Suppose fis defined from `R -> [-1,1]` as `f(x)=(x^2-1)/(x^2+1)` where R is the set of real number .then the statement which does not hold is

To solve the problem, we need to analyze the function \( f(x) = \frac{x^2 - 1}{x^2 + 1} \) and determine which statement about this function does not hold true. ### Step 1: Check if the function is even We start by checking if the function is even by evaluating \( f(-x) \). \[ f(-x) = \frac{(-x)^2 - 1}{(-x)^2 + 1} = \frac{x^2 - 1}{x^2 + 1} = f(x) \] **Hint:** A function is even if \( f(-x) = f(x) \) for all \( x \). ### Step 2: Determine if the function is one-to-one Since \( f(x) = f(-x) \), this indicates that the function is not one-to-one (injective). For a function to be one-to-one, each output must correspond to exactly one input. **Hint:** A function is one-to-one if \( f(a) = f(b) \) implies \( a = b \). ### Step 3: Analyze the range of the function Next, we will analyze the range of \( f(x) \). The function can be rewritten as: \[ f(x) = 1 - \frac{2}{x^2 + 1} \] Since \( x^2 + 1 \) is always positive and increases as \( |x| \) increases, the term \( \frac{2}{x^2 + 1} \) decreases.

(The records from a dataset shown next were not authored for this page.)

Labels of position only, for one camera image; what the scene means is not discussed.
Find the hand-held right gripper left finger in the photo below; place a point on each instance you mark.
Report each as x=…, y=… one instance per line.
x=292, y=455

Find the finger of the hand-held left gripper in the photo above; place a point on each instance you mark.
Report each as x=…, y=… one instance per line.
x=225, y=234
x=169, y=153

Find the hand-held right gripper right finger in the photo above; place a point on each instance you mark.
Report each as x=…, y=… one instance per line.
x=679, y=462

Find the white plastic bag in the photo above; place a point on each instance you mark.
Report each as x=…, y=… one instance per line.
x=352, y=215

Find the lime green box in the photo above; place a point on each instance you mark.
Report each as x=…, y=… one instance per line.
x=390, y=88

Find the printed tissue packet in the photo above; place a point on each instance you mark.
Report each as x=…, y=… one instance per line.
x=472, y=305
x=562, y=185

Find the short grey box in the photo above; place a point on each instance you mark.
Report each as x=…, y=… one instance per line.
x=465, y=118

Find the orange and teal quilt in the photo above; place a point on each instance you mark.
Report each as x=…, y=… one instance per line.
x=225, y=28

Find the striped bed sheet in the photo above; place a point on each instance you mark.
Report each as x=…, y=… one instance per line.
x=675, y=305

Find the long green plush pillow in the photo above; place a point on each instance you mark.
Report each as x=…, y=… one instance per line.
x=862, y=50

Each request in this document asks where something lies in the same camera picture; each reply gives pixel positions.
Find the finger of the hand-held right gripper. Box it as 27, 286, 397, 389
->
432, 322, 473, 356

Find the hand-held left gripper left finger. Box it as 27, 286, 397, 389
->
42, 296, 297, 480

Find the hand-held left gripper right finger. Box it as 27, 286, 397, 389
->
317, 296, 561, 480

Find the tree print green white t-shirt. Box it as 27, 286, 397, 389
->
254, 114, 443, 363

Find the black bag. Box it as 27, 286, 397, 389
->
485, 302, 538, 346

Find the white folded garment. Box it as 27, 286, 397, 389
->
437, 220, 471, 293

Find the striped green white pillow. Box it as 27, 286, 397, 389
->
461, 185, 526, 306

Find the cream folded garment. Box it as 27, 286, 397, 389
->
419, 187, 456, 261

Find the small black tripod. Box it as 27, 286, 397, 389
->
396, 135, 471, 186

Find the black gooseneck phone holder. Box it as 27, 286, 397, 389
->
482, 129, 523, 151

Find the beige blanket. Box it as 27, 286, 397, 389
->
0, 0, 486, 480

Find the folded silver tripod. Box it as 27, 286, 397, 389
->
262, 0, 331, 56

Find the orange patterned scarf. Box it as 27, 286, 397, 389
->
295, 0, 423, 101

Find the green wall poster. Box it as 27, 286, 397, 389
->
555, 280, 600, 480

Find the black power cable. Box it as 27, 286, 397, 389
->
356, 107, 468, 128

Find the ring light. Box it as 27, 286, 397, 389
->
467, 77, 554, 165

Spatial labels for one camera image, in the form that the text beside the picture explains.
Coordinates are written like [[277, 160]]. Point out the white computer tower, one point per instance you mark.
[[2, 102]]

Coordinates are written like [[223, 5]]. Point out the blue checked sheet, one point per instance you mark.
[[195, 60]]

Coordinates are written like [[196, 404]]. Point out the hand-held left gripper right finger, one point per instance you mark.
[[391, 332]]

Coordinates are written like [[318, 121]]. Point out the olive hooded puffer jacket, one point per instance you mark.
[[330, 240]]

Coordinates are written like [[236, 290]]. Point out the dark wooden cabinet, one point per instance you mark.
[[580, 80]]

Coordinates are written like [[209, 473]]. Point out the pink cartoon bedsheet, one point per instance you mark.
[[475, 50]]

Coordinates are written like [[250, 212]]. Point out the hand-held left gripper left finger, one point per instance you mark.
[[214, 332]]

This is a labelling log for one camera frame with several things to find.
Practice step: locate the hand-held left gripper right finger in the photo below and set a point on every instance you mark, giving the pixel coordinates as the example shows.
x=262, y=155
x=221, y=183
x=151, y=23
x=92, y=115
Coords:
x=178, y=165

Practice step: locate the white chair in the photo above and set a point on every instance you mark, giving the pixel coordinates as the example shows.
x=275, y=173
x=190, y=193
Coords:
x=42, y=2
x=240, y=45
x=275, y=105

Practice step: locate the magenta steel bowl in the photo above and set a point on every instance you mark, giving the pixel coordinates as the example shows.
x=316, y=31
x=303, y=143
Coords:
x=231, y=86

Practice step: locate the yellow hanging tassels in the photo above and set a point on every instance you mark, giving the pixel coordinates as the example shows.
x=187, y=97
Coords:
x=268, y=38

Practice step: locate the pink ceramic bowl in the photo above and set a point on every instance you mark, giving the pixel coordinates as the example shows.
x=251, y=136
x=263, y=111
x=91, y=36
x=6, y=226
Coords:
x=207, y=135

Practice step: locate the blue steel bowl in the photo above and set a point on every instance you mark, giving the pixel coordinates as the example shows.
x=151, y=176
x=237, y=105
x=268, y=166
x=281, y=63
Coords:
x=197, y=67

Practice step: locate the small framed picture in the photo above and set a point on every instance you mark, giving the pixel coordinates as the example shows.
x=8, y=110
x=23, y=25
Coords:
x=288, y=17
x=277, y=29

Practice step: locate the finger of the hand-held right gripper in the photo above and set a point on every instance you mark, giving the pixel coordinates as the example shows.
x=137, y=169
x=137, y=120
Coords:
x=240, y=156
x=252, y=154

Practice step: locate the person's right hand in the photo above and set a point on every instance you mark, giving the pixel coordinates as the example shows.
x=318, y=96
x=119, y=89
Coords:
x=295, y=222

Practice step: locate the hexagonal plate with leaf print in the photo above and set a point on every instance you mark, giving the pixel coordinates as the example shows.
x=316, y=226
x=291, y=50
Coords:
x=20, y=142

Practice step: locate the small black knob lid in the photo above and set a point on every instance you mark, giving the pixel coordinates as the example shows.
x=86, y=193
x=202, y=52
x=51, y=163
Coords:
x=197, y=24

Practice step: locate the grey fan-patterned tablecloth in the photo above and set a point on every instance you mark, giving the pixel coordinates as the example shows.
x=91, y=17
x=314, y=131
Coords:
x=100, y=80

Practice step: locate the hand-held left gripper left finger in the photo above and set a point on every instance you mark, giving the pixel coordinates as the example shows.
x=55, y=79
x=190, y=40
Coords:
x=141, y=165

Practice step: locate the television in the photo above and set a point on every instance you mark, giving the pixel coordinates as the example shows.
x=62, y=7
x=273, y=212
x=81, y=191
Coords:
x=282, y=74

Therefore, the function \( f(x) \) is bounded between -1 and 1. **Hint:** To find the range, analyze the behavior of the function as \( x \) approaches positive and negative infinity. ### Step 4: Find the minimum value of the function To find the minimum value of \( f(x) \), we can evaluate it at \( x = 0 \): \[ f(0) = \frac{0^2 - 1}{0^2 + 1} = \frac{-1}{1} = -1 \] As \( x \) approaches ±∞, \( f(x) \) approaches 1. Thus, the minimum value of \( f(x) \) is -1, which is attained at \( x = 0 \). **Hint:** To find minimum or maximum values, consider critical points and endpoints of the function. ### Conclusion Based on our analysis: - The function is even. - The function is not one-to-one. - The function is bounded between -1 and 1. - The minimum value of the function is -1, and it is attained at \( x = 0 \). Thus, the statement that does not hold is that the minimum value does not attain, even though the function is bounded. ### Final Answer The incorrect statement is: "The minimum value does not attain even though \( f \) is bounded."